● **INSTRUCTIONS FOR THE TASK**:
Below are the entries; count how many lines contain the word "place" and reply with that number alone.

[Start of section]

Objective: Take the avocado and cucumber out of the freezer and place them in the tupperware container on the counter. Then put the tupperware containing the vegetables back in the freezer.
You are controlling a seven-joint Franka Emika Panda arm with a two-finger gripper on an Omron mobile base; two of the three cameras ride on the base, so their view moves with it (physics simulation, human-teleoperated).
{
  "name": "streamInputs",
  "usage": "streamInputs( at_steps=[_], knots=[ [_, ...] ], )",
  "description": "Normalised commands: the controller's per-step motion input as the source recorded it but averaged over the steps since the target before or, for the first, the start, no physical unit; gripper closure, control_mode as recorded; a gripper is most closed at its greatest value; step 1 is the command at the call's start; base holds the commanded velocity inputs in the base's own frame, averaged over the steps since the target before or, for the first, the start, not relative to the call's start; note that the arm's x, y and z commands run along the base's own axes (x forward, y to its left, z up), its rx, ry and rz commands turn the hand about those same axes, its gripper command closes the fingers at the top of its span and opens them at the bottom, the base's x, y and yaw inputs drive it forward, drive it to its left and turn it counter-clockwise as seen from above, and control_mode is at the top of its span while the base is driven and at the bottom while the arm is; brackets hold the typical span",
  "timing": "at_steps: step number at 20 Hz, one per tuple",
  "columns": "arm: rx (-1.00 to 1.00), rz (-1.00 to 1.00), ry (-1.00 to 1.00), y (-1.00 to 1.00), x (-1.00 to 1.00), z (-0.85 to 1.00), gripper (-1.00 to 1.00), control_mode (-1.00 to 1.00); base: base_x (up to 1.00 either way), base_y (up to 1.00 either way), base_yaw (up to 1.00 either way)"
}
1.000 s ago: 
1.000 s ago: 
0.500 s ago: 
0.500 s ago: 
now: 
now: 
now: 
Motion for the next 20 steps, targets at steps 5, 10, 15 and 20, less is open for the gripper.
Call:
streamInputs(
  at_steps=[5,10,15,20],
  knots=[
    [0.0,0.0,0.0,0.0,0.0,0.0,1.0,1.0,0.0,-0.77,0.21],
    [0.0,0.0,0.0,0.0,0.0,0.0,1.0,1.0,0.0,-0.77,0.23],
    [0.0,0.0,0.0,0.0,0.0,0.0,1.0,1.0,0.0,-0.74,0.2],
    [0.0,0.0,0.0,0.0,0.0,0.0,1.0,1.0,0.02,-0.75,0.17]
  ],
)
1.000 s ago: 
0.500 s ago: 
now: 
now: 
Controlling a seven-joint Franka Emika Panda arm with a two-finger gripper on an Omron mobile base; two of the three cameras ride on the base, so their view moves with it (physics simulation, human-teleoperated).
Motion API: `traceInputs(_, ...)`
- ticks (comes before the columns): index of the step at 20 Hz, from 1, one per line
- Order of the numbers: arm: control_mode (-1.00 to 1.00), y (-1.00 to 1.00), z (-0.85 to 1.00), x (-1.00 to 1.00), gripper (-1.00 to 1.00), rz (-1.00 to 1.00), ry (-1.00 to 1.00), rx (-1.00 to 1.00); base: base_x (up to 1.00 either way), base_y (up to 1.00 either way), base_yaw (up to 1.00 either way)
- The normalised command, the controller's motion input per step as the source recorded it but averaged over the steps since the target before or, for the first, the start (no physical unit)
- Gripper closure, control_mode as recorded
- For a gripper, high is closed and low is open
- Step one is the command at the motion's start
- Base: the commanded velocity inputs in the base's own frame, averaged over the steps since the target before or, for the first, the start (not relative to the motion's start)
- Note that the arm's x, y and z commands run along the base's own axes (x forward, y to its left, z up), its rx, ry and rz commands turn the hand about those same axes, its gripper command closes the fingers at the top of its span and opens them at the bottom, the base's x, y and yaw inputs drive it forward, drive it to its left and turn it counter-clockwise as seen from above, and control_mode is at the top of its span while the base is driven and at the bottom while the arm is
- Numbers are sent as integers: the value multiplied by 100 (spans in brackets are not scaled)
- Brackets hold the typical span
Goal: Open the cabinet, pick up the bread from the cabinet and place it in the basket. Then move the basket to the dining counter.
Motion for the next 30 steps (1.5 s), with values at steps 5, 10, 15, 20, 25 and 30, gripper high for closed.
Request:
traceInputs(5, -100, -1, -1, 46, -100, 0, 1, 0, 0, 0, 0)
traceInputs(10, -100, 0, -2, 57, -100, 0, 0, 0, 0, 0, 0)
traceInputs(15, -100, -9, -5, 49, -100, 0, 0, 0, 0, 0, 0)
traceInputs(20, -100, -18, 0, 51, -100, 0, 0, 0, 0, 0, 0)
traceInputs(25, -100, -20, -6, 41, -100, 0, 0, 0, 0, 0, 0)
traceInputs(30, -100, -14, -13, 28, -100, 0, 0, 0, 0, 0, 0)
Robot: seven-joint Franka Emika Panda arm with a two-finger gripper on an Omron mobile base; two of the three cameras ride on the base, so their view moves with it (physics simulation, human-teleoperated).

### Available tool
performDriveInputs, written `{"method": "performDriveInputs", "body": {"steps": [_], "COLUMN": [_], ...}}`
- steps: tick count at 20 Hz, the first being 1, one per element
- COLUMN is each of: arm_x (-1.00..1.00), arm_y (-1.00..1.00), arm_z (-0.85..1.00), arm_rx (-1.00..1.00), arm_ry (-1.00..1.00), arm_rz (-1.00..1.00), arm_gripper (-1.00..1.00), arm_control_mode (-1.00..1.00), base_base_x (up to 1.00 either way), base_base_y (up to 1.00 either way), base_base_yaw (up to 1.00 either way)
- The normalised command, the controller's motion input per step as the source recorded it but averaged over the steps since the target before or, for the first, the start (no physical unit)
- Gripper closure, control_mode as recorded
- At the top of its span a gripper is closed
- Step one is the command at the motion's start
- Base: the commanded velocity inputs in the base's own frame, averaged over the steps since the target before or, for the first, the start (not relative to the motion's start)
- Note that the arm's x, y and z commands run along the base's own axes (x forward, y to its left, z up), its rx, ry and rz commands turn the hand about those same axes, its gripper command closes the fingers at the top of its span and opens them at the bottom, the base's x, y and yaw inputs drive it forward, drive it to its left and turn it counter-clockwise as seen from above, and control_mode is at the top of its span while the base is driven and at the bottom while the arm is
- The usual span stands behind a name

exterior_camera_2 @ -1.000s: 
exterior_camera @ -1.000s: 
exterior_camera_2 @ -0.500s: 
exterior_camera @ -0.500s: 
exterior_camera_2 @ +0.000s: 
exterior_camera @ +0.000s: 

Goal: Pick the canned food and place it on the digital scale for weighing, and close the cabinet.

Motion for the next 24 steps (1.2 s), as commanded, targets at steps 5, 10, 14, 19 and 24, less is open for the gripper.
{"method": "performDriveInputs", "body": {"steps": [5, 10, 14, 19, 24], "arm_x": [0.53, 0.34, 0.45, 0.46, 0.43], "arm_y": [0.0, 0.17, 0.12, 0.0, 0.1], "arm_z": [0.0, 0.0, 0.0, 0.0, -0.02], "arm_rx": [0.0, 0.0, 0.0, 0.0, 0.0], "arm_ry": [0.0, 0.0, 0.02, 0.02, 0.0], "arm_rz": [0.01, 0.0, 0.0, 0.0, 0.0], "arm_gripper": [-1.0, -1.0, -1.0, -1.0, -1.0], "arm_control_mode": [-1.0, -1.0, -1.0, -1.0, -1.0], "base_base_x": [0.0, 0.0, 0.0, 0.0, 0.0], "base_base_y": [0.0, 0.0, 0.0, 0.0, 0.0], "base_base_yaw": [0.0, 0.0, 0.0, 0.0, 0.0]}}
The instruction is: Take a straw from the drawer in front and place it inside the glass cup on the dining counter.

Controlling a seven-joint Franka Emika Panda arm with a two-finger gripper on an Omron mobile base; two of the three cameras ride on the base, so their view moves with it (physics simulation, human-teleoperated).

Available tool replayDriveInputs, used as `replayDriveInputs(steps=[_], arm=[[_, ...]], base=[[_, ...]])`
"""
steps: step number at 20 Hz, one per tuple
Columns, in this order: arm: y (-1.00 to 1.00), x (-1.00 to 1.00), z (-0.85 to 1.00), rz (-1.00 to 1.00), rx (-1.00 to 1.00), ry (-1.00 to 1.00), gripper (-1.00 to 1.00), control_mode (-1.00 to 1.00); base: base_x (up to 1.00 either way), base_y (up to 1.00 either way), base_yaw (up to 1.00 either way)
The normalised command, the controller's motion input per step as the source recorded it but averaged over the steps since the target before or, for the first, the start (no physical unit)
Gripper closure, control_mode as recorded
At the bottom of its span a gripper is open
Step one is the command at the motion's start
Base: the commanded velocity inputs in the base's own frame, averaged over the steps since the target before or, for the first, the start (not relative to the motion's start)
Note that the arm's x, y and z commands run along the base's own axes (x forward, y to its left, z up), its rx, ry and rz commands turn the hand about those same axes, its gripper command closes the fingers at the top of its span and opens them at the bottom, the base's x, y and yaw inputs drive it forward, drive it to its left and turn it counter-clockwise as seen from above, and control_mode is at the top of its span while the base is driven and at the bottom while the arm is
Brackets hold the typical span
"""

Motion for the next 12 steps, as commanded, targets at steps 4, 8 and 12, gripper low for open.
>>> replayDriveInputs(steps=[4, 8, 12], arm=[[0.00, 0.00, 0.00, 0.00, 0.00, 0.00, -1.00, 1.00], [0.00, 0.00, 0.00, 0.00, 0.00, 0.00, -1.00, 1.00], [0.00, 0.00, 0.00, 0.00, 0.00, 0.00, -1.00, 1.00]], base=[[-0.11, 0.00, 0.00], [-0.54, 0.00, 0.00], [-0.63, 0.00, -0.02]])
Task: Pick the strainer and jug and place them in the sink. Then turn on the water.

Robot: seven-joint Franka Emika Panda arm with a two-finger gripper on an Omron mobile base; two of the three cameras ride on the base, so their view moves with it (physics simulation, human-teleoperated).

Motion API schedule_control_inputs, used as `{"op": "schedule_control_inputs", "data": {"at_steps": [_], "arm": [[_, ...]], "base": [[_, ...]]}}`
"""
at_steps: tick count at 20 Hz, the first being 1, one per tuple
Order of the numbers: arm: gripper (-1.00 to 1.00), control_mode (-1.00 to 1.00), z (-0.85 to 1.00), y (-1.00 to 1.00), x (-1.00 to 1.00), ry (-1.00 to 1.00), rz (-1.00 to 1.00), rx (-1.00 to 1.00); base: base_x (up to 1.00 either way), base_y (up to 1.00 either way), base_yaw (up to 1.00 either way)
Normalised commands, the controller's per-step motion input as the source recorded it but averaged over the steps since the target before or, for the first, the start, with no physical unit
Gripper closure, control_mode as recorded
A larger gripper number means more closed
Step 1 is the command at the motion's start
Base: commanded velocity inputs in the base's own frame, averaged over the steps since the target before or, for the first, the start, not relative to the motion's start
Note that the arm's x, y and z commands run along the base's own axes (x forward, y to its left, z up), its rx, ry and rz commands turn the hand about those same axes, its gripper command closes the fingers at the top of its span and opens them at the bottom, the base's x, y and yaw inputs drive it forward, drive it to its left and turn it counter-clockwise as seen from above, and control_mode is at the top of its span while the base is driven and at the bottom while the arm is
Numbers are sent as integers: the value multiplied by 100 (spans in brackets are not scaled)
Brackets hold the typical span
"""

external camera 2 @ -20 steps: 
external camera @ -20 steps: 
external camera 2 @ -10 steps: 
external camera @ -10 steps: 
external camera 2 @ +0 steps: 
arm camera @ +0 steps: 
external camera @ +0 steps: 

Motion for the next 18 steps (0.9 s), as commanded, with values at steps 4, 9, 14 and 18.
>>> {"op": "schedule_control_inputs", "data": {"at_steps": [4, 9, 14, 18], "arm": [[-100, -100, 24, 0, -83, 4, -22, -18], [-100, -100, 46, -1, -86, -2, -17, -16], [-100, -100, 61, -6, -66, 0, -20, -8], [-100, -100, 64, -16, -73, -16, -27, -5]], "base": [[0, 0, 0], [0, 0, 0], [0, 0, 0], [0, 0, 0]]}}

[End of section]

● **COMPLETED EXERCISE**:
5